• **What the task asks**
An exact, complete copy of the entries is what is needed.

• **Records to use**
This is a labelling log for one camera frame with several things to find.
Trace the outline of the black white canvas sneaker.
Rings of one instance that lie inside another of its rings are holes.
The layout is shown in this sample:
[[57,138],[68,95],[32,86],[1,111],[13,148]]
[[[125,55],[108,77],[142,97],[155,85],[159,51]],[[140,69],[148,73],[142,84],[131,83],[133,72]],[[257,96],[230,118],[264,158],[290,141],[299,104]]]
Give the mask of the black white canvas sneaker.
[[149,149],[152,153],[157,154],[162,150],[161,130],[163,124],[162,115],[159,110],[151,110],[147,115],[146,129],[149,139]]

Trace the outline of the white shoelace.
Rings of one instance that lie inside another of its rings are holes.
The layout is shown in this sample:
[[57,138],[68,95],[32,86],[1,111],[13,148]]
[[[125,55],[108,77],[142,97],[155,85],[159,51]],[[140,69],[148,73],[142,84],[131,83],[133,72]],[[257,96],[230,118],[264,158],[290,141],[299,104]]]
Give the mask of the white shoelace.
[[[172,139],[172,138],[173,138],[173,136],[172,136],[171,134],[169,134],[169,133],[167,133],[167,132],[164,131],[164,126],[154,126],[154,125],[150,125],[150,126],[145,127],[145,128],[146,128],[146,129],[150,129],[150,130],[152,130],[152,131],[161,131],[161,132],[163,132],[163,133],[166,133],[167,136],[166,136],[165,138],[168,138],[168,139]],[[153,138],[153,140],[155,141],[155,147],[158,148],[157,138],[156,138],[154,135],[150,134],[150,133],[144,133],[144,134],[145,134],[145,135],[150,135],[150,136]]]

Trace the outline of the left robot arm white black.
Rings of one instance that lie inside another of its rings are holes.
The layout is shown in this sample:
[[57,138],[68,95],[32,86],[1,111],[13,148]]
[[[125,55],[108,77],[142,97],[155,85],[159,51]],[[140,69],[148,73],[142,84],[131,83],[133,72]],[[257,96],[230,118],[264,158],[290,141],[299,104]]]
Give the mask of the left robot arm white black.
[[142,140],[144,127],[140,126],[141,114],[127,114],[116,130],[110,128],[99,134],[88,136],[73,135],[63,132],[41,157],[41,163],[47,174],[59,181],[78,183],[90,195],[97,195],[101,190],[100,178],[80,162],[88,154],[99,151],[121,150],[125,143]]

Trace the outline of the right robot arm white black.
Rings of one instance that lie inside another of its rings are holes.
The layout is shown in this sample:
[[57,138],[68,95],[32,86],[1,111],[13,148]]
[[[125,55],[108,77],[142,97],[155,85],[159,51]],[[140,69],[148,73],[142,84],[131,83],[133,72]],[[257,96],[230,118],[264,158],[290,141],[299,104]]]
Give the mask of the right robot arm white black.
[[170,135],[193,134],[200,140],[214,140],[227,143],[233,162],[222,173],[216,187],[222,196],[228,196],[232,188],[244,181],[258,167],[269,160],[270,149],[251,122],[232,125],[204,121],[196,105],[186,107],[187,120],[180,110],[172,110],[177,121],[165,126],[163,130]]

• **Solution for this problem**
This is a labelling log for one camera frame with several things to find.
Trace the outline of the black white canvas sneaker.
Rings of one instance that lie inside another of its rings are holes.
The layout is shown in this sample:
[[57,138],[68,95],[32,86],[1,111],[13,148]]
[[[125,55],[108,77],[142,97],[155,85],[159,51]],[[140,69],[148,73],[142,84],[131,83],[133,72]],[[257,96],[230,118],[264,158],[290,141],[299,104]]]
Give the mask of the black white canvas sneaker.
[[149,149],[152,153],[157,154],[162,150],[161,130],[163,124],[162,115],[159,110],[151,110],[147,115],[146,129],[149,139]]

Trace the outline of the white shoelace.
Rings of one instance that lie inside another of its rings are holes.
The layout is shown in this sample:
[[57,138],[68,95],[32,86],[1,111],[13,148]]
[[[125,55],[108,77],[142,97],[155,85],[159,51]],[[140,69],[148,73],[142,84],[131,83],[133,72]],[[257,96],[230,118],[264,158],[290,141],[299,104]]]
Give the mask of the white shoelace.
[[[172,139],[172,138],[173,138],[173,136],[172,136],[171,134],[169,134],[169,133],[167,133],[167,132],[164,131],[164,126],[154,126],[154,125],[150,125],[150,126],[145,127],[145,128],[146,128],[146,129],[150,129],[150,130],[152,130],[152,131],[161,131],[161,132],[163,132],[163,133],[166,133],[167,136],[166,136],[165,138],[168,138],[168,139]],[[153,138],[153,140],[155,141],[155,147],[158,148],[157,138],[156,138],[154,135],[150,134],[150,133],[144,133],[144,134],[145,134],[145,135],[150,135],[150,136]]]

Trace the outline of the left robot arm white black.
Rings of one instance that lie inside another of its rings are holes.
The layout is shown in this sample:
[[57,138],[68,95],[32,86],[1,111],[13,148]]
[[[125,55],[108,77],[142,97],[155,85],[159,51]],[[140,69],[148,73],[142,84],[131,83],[133,72]],[[257,96],[230,118],[264,158],[290,141],[299,104]]]
Give the mask of the left robot arm white black.
[[142,140],[144,127],[140,126],[141,114],[127,114],[116,130],[110,128],[99,134],[88,136],[73,135],[63,132],[41,157],[41,163],[47,174],[59,181],[78,183],[90,195],[97,195],[101,190],[100,178],[80,162],[88,154],[99,151],[121,150],[125,143]]

Trace the outline of the right robot arm white black.
Rings of one instance that lie inside another of its rings are holes.
The layout is shown in this sample:
[[57,138],[68,95],[32,86],[1,111],[13,148]]
[[[125,55],[108,77],[142,97],[155,85],[159,51]],[[140,69],[148,73],[142,84],[131,83],[133,72]],[[257,96],[230,118],[264,158],[290,141],[299,104]]]
Give the mask of the right robot arm white black.
[[170,135],[193,134],[200,140],[214,140],[227,143],[233,162],[222,173],[216,187],[222,196],[228,196],[232,188],[244,181],[258,167],[269,160],[270,149],[251,122],[232,125],[204,121],[196,105],[186,107],[187,120],[180,110],[172,110],[177,121],[165,126],[163,130]]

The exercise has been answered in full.